Well, you know,  it has such a """large"""" repository . By the way I was hoping to see something good ever made with any Unix-derived microkernel


----------



## sidetone (Sep 17, 2017)

Minix had the ability to use NetBSD packages for a long time. Did Minix lack wireless support? I don't remember correctly.

(the links were incorrectly placed)
http://theembeddedboard.review/a-reimplementation-of-netbsd-using-a-microkernel-part-1-of-2/
http://distrowatch.com/weekly.php?issue=current#news

This is good, it will keep the Minix hybrid kernel, then use NetBSD for most or everything else.


----------



## Sensucht94 (Sep 17, 2017)

sidetone said:


> Minix had the ability to use NetBSD packages for a long time.....
> .....Did Minix lack wireless support? I don't remember correctly...this is good, it will keep the Minix hybrid kernel, then use NetBSD for most or everything else.



Thanks man, I updated links and title, which was somehow misleading as you pointed.

For wireless, I really do not think so, I gave a look at it once and I'm pretty sure you have to consider yourself lucky if it can fetch packages on QEMU. You can then install some binaries with 'pkgin'  or all of them at once (`pkgin_all`), as it is a no more than 100 software wide repository.
On the plus side, if I'm not wrong 3.x versions do not even support Xorg.


----------



## tingo (Sep 17, 2017)

Cthulhux said:


> Does anyone outside of Tanenbaum's team actually use MINIX for anything?
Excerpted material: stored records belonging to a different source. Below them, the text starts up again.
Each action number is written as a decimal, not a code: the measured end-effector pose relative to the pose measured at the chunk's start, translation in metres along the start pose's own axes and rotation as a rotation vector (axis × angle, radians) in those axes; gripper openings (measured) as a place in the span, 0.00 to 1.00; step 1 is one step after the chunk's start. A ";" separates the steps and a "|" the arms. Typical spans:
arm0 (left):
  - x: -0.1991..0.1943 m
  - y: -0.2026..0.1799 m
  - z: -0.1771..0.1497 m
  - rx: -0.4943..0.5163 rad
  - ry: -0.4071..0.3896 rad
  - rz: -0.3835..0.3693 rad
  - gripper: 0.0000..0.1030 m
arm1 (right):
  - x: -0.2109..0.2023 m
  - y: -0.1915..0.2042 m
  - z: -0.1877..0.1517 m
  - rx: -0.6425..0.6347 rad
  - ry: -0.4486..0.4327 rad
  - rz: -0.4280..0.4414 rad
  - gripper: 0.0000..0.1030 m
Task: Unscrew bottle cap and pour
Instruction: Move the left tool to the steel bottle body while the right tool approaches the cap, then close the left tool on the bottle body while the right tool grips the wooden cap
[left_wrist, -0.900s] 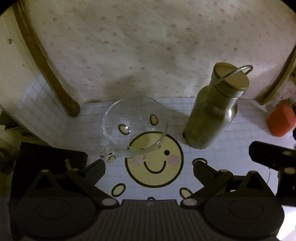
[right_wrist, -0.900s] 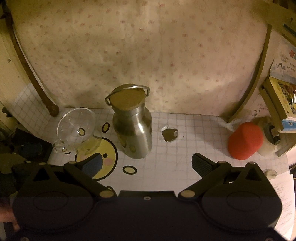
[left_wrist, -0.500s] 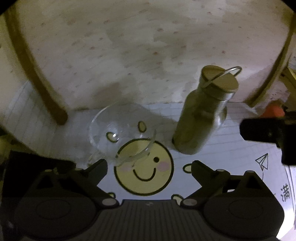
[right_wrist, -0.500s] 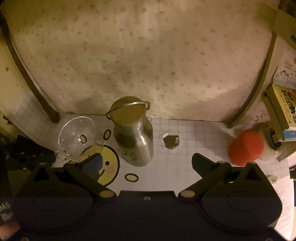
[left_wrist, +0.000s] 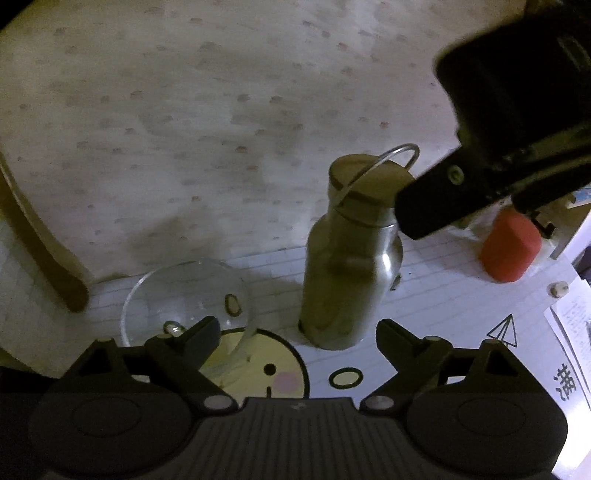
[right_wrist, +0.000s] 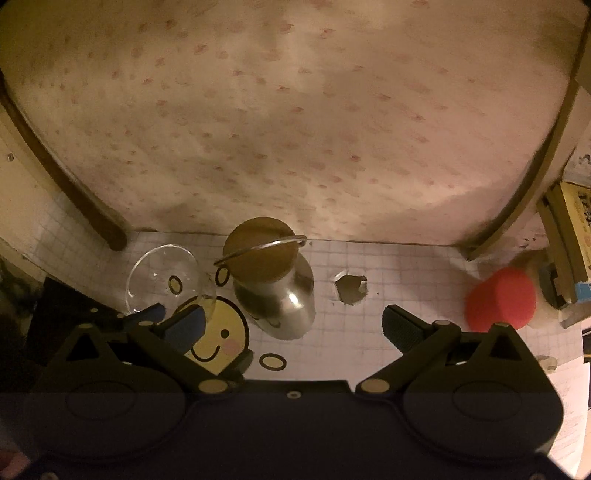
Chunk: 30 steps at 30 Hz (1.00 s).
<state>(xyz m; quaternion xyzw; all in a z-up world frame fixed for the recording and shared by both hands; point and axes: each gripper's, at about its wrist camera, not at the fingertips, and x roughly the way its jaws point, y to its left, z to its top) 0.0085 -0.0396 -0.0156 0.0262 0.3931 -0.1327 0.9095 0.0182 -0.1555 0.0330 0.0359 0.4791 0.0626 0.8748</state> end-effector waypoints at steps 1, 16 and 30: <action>0.002 -0.001 0.001 0.008 -0.003 0.000 0.89 | 0.001 0.000 0.002 0.000 0.006 0.003 0.96; 0.029 -0.019 -0.003 0.094 -0.067 -0.018 0.87 | 0.009 0.001 0.032 0.028 0.071 0.026 0.96; 0.060 -0.023 -0.004 0.137 -0.067 -0.018 0.82 | 0.034 0.007 0.056 0.065 0.199 0.026 0.95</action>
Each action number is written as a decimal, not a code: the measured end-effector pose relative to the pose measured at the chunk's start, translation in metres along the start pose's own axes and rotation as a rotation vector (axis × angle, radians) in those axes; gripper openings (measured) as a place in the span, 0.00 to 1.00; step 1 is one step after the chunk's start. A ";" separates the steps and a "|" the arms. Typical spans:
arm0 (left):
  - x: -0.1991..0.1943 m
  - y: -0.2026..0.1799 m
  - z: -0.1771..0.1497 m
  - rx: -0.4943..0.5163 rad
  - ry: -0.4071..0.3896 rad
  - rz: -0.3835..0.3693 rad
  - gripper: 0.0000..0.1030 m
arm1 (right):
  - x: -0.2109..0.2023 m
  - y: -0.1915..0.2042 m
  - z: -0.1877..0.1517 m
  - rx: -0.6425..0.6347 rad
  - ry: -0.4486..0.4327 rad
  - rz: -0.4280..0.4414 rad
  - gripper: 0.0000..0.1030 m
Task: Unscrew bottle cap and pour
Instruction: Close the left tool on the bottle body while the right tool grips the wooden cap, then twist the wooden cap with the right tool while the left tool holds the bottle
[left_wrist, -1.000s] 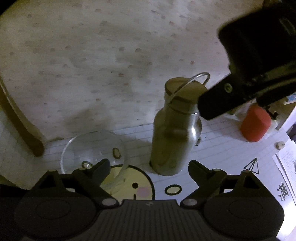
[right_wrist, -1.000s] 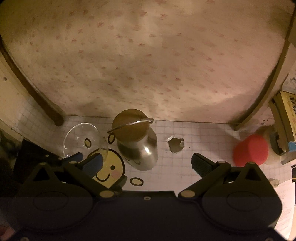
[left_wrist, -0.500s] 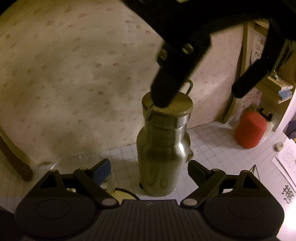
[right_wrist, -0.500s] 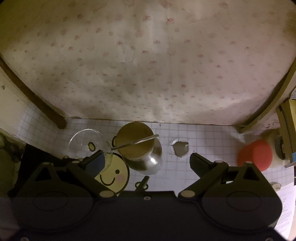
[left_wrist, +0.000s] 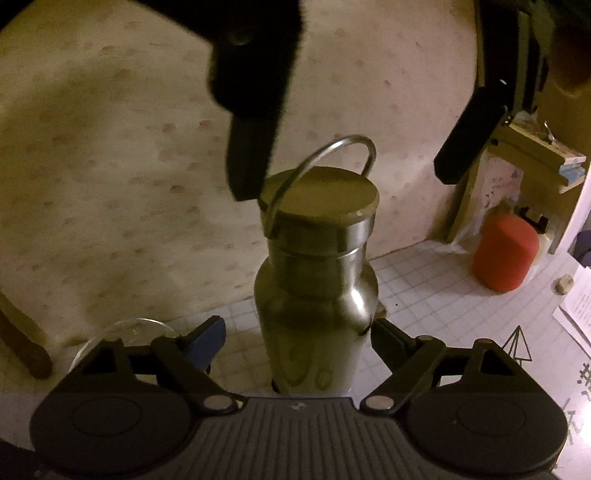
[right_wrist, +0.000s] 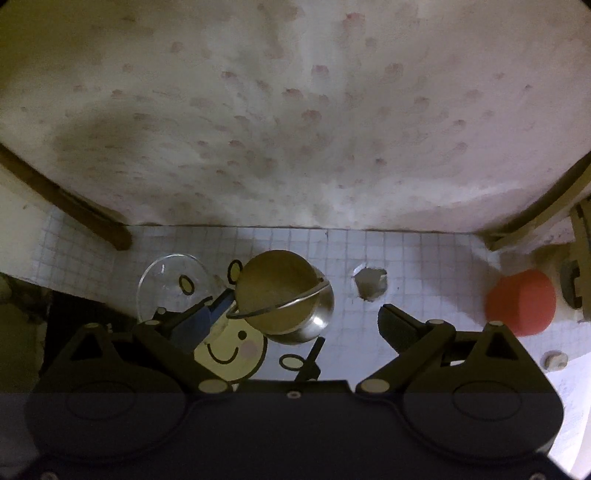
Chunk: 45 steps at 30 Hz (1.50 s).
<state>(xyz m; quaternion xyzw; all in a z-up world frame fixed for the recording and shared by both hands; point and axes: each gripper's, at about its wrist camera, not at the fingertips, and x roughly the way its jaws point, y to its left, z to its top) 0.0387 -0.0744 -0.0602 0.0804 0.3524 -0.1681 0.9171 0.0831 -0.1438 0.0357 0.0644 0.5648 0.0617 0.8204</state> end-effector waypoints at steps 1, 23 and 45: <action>-0.001 -0.002 -0.001 0.003 -0.005 0.002 0.81 | 0.002 0.000 0.001 0.004 0.007 -0.004 0.95; 0.002 -0.003 -0.008 0.006 -0.019 -0.008 0.69 | 0.023 0.008 0.011 0.086 0.086 -0.013 0.71; 0.003 -0.004 -0.004 -0.004 -0.016 -0.026 0.67 | 0.031 0.014 0.013 -0.039 0.094 0.004 0.56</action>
Yes, about that ... Intel ME (you know, the embedded "service processor" inside Intel chipset that is difficult to turn off, and could possibly spy on you) switched to Minix, according to reports.
Not sure it helps Minix in any way...


----------



## sidetone (Sep 17, 2017)

Sensucht94 said:


> For wireless, I really do not think so, I gave a look at it once and I'm pretty sure you have to consider yourself lucky if it can fetch packages on QEMU. You can then install some binaries with 'pkgin'  or all of them at once (`pkgin_all`), as it is a no more than 100 software wide repository.
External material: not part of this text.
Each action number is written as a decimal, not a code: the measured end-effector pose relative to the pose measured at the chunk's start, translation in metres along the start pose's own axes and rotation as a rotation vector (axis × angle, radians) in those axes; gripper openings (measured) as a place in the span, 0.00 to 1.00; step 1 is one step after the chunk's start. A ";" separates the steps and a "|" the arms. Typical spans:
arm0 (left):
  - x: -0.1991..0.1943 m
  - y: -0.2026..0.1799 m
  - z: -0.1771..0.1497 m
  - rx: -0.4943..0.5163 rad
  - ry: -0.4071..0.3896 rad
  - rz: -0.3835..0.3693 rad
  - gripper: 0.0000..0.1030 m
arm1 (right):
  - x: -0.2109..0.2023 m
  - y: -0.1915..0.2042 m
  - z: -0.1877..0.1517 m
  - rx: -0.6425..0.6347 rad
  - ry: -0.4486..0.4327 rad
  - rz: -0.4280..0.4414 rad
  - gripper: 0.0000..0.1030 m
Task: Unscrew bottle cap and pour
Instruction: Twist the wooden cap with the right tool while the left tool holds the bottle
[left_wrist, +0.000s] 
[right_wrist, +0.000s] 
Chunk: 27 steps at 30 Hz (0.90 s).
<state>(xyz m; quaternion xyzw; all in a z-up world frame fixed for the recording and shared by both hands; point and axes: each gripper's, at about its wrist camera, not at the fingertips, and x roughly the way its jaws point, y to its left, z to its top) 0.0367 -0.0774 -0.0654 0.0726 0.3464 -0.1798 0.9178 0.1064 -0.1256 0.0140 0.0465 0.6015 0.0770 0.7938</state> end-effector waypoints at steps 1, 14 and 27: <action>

By using QEMU, does the network on your host operating system substitute a network on an emulated operating system that don't have wireless or other network support?


----------



## Sensucht94 (Sep 18, 2017)

sidetone said:


> By using QEMU, does the network on your host operating system substitute a network on an emulated operating system that don't have wireless or other network support?
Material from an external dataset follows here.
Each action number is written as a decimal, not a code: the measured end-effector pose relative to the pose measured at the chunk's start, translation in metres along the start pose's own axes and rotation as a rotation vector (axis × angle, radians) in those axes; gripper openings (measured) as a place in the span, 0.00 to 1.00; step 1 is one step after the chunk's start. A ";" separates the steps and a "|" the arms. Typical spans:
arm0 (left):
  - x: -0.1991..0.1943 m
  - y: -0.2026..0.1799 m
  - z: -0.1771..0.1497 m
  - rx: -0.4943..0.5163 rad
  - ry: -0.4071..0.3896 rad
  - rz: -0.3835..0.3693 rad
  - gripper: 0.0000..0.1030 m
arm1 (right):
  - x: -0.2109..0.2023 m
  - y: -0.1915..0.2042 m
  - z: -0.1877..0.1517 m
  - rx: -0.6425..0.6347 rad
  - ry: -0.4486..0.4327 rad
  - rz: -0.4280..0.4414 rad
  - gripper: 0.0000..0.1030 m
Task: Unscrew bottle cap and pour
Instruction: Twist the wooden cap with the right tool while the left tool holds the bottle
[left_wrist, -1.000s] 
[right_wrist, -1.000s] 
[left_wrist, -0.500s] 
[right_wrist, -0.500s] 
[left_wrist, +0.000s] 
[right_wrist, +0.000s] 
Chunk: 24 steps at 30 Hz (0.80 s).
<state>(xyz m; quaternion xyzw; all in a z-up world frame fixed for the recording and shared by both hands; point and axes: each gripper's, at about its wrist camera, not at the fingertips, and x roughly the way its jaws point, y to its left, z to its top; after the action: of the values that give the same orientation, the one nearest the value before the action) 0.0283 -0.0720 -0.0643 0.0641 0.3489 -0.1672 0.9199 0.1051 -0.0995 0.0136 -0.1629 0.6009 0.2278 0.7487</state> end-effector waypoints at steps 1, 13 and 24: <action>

Sorry, sidetone,it was just to mention what I actually used, as I'm more experienced with QEMU. QEMU, as other hypervisors whether emulates an Ethernet Card, or bridges your device  to the Guest OS, allowing to 'directly' connect.

https://wiki.qemu.org/Documentation/Networking
https://en.wikibooks.org/wiki/QEMU/Networking

So speaking of MINIX, I simply emulated a supported wired device, probably an Intel with e1000. Pretty sure Virtual Box would easily do the same, although I think emulates fewer devices.

I do not think there's any System out there that only supports wireless, and as opposite  just a few  hypervisors, like bhyve, only support bridging (which might become a problem on MACs and other wifi-only laptops, when dealing with a legacy/limited Guest OS, like Minix itself) so there's no point in emulating it, although it seems someone has been discussing it on qemu: (just googled for it )
https://lists.gnu.org/archive/html/qemu-devel/2014-10/msg00292.html


----------



## ronaldlees (Sep 25, 2017)

sidetone said:


> Minix had the ability to use NetBSD packages for a long time. Did Minix lack wireless support? I don't remember correctly.
> 
> (the links were incorrectly placed)
> http://theembeddedboard.review/a-reimplementation-of-netbsd-using-a-microkernel-part-1-of-2/
> ...



Andy Tanenbaum would be frightened by the idea that his kernel is a hybrid kernel.  Since his kernel has 12k of code, and the most famous "hybrid" kernel (Windows) has millions of lines of code.  Linus Torvalds dismisses hybrid kernels as a marketing gimmick.  In those "hybrid" systems, everything's still in the kernel, just arranged differently (sorta like a microkernel architecture internally).  However; the hybrids give very little of the advantage of a microkernel.

I like watching Minix3 development, although it's a little like watching trees or grass grow.  But, the microkernel's always gonna be slower, and the automatic reloading of crashed drivers via the reincarnation server doesn't always pan out either.  If there's a bad driver, sometimes it's just gonna continuously crash and reload. Hence, the reloading doesn't necessarily help, unless the crashes are infrequent. When there's a bad driver, you'll probably need to fix it whether or not it's used with one type of kernel or another.  But, I guess in the case of Minix you don't have your OS go down, and can continue doing something else that (doesn't use the driver).  So, that's a benefit. I'd like to test drive this reimplemented NetBSD.


----------



## aht0 (Sep 27, 2017)

Cthulhux said:


> Does anyone outside of Tanenbaum's team actually use MINIX for anything?


Intel? In it's Management Engine.


----------



## kpedersen (Sep 28, 2017)

aht0 said:


> Intel? In it's Management Engine.


Hmm, just read up on it and apparently the latest versions really are running Minix.
I personally find that a really odd choice.
Does that mean Minix is officially the most widely used operating system?


----------